A les entendre discuter, on comprend quelque chose de la singularité et de la dynamique de l’interaction entre Plüss et Schweizer. Alors que Plüss était parfois submergée de détails au point de perdre de vue le film, Schweizer affirme ne jamais perdre la vision d’ensemble. Pour lui, il n’y a que des détails qui tournent autour d’un tout fixe, consistant en grande partie en une chronologie des événements. Et alors que pour Plüss le processus de montage est de longue haleine, Schweizer dit n’avoir jamais fait un film aussi rapidement (Schweizer : « Ça ne fait même pas une année que nous sommes dessus, pour moi c’est sensationnel ! » Plüss : « Mais nous n’avons pas encore terminé… ») Lorsque Schweizer évoque en passant une fin possible au film, qu’il aurait depuis longtemps en tête, Plüss s’exclame : « Ça c’est TA fin ? ! C’est la première fois que j’en entends parler ! » Quand elle n’est pas d’accord, elle cherche des alliés, « à ce moment-là, je dois lutter ». Il serait parfois impatient et énigmatique, ajoute Plüss. « Mais j’ai confiance qu’il ne va pas lâcher le morceau avant que le film ne soit bon. »

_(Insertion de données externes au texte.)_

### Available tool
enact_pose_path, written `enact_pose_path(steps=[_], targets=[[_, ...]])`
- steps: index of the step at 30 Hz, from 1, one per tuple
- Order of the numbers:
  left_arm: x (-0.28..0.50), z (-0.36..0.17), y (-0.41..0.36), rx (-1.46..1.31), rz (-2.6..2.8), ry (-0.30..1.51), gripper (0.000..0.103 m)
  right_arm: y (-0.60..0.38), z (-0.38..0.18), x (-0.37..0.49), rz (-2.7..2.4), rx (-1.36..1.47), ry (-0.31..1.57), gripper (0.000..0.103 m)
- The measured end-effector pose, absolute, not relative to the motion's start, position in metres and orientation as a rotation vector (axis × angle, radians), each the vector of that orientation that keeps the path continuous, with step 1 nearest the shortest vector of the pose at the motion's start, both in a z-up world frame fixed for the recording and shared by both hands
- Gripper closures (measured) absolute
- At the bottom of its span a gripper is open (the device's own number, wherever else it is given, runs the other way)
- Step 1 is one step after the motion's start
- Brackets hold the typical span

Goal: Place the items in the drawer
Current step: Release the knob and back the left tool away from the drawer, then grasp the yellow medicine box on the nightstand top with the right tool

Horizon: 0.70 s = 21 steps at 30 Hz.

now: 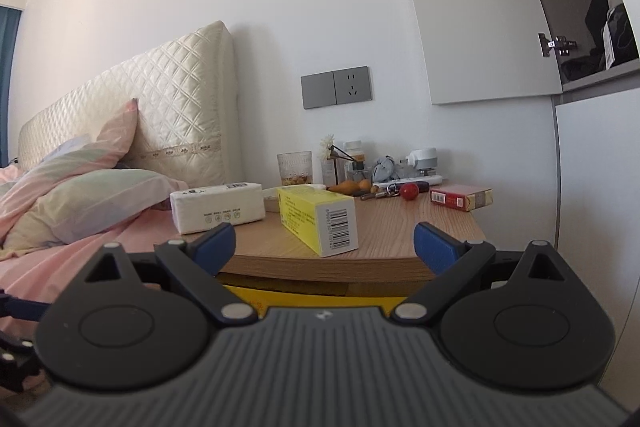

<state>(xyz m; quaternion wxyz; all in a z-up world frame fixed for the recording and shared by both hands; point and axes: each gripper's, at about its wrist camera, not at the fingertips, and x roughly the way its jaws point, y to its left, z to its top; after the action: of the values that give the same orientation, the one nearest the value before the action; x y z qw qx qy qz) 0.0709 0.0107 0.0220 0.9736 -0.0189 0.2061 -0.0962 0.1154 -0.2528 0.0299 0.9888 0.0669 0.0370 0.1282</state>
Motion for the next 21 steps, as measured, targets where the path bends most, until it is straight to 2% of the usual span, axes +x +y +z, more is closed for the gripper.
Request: enact_pose_path(steps=[12,21], targets=[[0.075,0.023,0.007,0.028,-0.133,0.395,0.000,-0.251,0.024,0.109,0.266,0.095,0.094,0.005],[0.081,0.026,0.024,-0.027,-0.061,0.382,0.000,-0.253,0.026,0.102,0.258,0.091,0.087,0.005]])
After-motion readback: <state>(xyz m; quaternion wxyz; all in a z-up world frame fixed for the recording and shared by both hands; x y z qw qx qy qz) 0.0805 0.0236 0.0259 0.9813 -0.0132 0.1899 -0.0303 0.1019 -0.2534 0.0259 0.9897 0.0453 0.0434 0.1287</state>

Le premier montage devrait être terminé à la fin du mois de septembre, afin qu’elle puisse l’affiner pendant les vendanges (car Werner Schweizer est aussi vigneron !). Comme elle dispose désormais de la plupart du matériel, son travail sera alors plus visuellement créatif  et elle s’en réjouit déjà. En attendant, les nuits blanches continuent. Jusqu’au générique de fin.